Manufacturer Narrative
Event description, corrected data: it was inadvertently not provided in follow-up report#1 that the explanted generator was received by the manufacturer also.
 
Event Description
The explanted generator was received by the manufacturer.
 
Event Description
Analysis was completed for the returned generator. Results of diagnostic tests demonstrate that accurate resistance measurements were obtained in all instances. Electrical evaluation showed that the pulse generator performed according to functional specifications. The battery measured 2. 968 volts and was not at an end-of-service condition. The downloaded data revealed that 15. 012% of the battery had been consumed. There were no performance or any other type of adverse conditions found with the pulse generator. Analysis was completed on the returned lead portions. The lead coil wires were found to be broken. Scanning electron microscopy was performed and identified extensive pitting. There was evidence of a rotational stress induced fracture.
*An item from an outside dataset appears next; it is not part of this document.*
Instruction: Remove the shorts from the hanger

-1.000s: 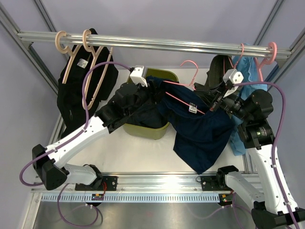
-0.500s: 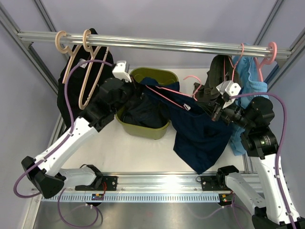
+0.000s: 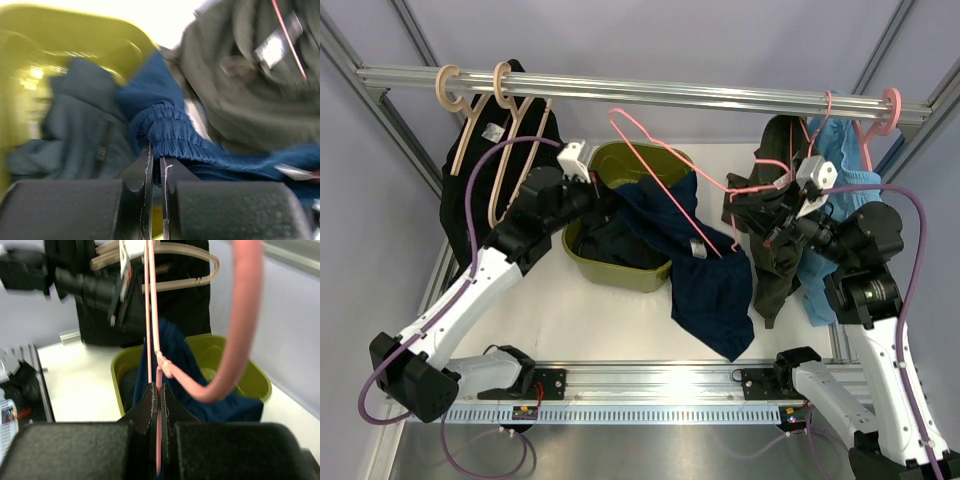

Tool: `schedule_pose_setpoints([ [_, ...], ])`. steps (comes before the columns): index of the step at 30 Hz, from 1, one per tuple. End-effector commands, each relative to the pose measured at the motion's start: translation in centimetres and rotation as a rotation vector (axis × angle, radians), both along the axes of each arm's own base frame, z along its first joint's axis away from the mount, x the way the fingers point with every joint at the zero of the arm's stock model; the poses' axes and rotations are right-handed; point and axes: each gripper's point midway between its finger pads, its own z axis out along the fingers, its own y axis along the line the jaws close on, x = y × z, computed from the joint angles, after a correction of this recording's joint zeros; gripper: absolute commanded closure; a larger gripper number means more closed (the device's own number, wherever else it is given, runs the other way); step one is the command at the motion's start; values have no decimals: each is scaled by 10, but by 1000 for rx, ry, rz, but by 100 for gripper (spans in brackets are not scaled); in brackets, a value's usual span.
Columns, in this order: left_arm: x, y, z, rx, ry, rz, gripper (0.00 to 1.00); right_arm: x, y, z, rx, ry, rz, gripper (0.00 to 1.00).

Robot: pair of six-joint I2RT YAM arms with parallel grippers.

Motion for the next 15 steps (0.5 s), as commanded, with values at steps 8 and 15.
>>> schedule_pose_setpoints([
  [8,-76,-94,28,-157,-141,-480,96,47,21,91,203,-136,81,100],
  [15,-81,-132,37,-221,-159,-546,94,44,11,62,91,-93,-3,100],
])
The area on the remaining broken coil strand was identified as having evidence of a fatigue stress induced fracture with mechanical damage, no pitting and evidence of a rotational stress induced fracture. It is believed that stimulation was present for a certain period of time as evidenced by the presence of metal pitting. The abraded openings, incision marks and slice mark found on the outer and inner silicone tubing and the cut ends that were made during the explanted process, most likely provided the leakage path for the dried remnants of body fluids inside the outer and inner silicone tubing. What appeared to be white deposits were observed in various locations. With the exception of the observed discontinuities the condition of the returned lead portions is consistent with conditions that typically exist following an explant procedure. No other obvious anomalies were noted. The setscrew marks found on the lead connector pin provide evidence that, at one point in time, a good mechanical and electrical connection was present. Continuity checks of the returned lead portions were performed, during the visual analysis, and no other discontinuities were identified.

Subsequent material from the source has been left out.